君と始める最後の恋
「…隠すならもっと上手くやんなよ。どうせ小川のことなんじゃないの。」


 小川くんの名前を聞いて肩を揺らしてしまう。

 そんな私の反応に呆れるように笑う。


「本当にそうなんだ。バカ正直。」

「別になんでもないですから!もうこの話終わりにしてください。」


 そう言ってなんとか小川くんの話を終わらそうとする。このまま先輩と話しててもボロを出してしまうだけだ。先輩よりも少し先を歩いて話したくないというように歩幅をずらすも後ろから腕を引かれる。


「…1人で抱えなきゃいけない問題なの。君の事だから俺達の関係バレちゃダメとか、そんなんで何も言えないから困ってるんじゃないの。」


 先輩の言葉に何も言い返せない。確かに私達の関係性はバレてはいけない。バレたら異動は間違いないだろうし、補佐と担当ではなくなってしまう。

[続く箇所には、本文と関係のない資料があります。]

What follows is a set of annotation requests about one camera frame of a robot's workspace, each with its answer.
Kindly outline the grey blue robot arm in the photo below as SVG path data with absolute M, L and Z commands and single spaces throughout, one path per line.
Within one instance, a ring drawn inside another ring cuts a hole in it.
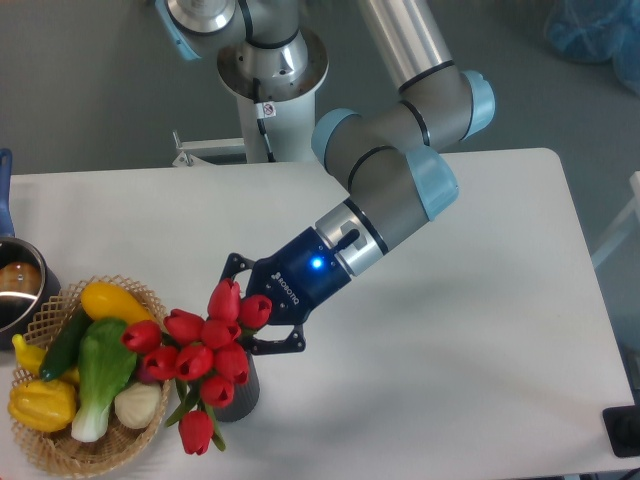
M 489 83 L 455 65 L 424 1 L 363 1 L 360 12 L 399 93 L 364 118 L 348 109 L 315 114 L 328 71 L 322 41 L 294 1 L 159 1 L 156 9 L 187 60 L 217 58 L 235 96 L 238 140 L 181 143 L 178 153 L 241 151 L 250 163 L 318 161 L 347 198 L 273 255 L 228 257 L 223 274 L 248 272 L 247 294 L 272 303 L 287 338 L 241 336 L 253 355 L 299 352 L 313 309 L 434 220 L 458 197 L 441 150 L 484 129 L 495 112 Z

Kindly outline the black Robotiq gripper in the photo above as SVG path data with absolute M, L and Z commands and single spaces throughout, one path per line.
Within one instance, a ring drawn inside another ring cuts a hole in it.
M 351 281 L 330 247 L 309 227 L 273 255 L 251 260 L 239 253 L 228 255 L 220 280 L 230 279 L 244 286 L 249 296 L 271 300 L 270 325 L 296 325 L 284 339 L 252 337 L 252 355 L 300 353 L 306 349 L 303 324 L 311 311 Z

 私も今はまだこの位置を無くしたくもないし、先輩が恋人だなんだと騒がれるのも嫌だから、私達は交際関係を隠している。


「大丈夫です、上手くバレない様にするので!」


 そう言って笑うも先輩は腕から手を離してくれない。

 外でこんな風に触れるの嫌がるのに、今日は何故か先輩から触れてくる。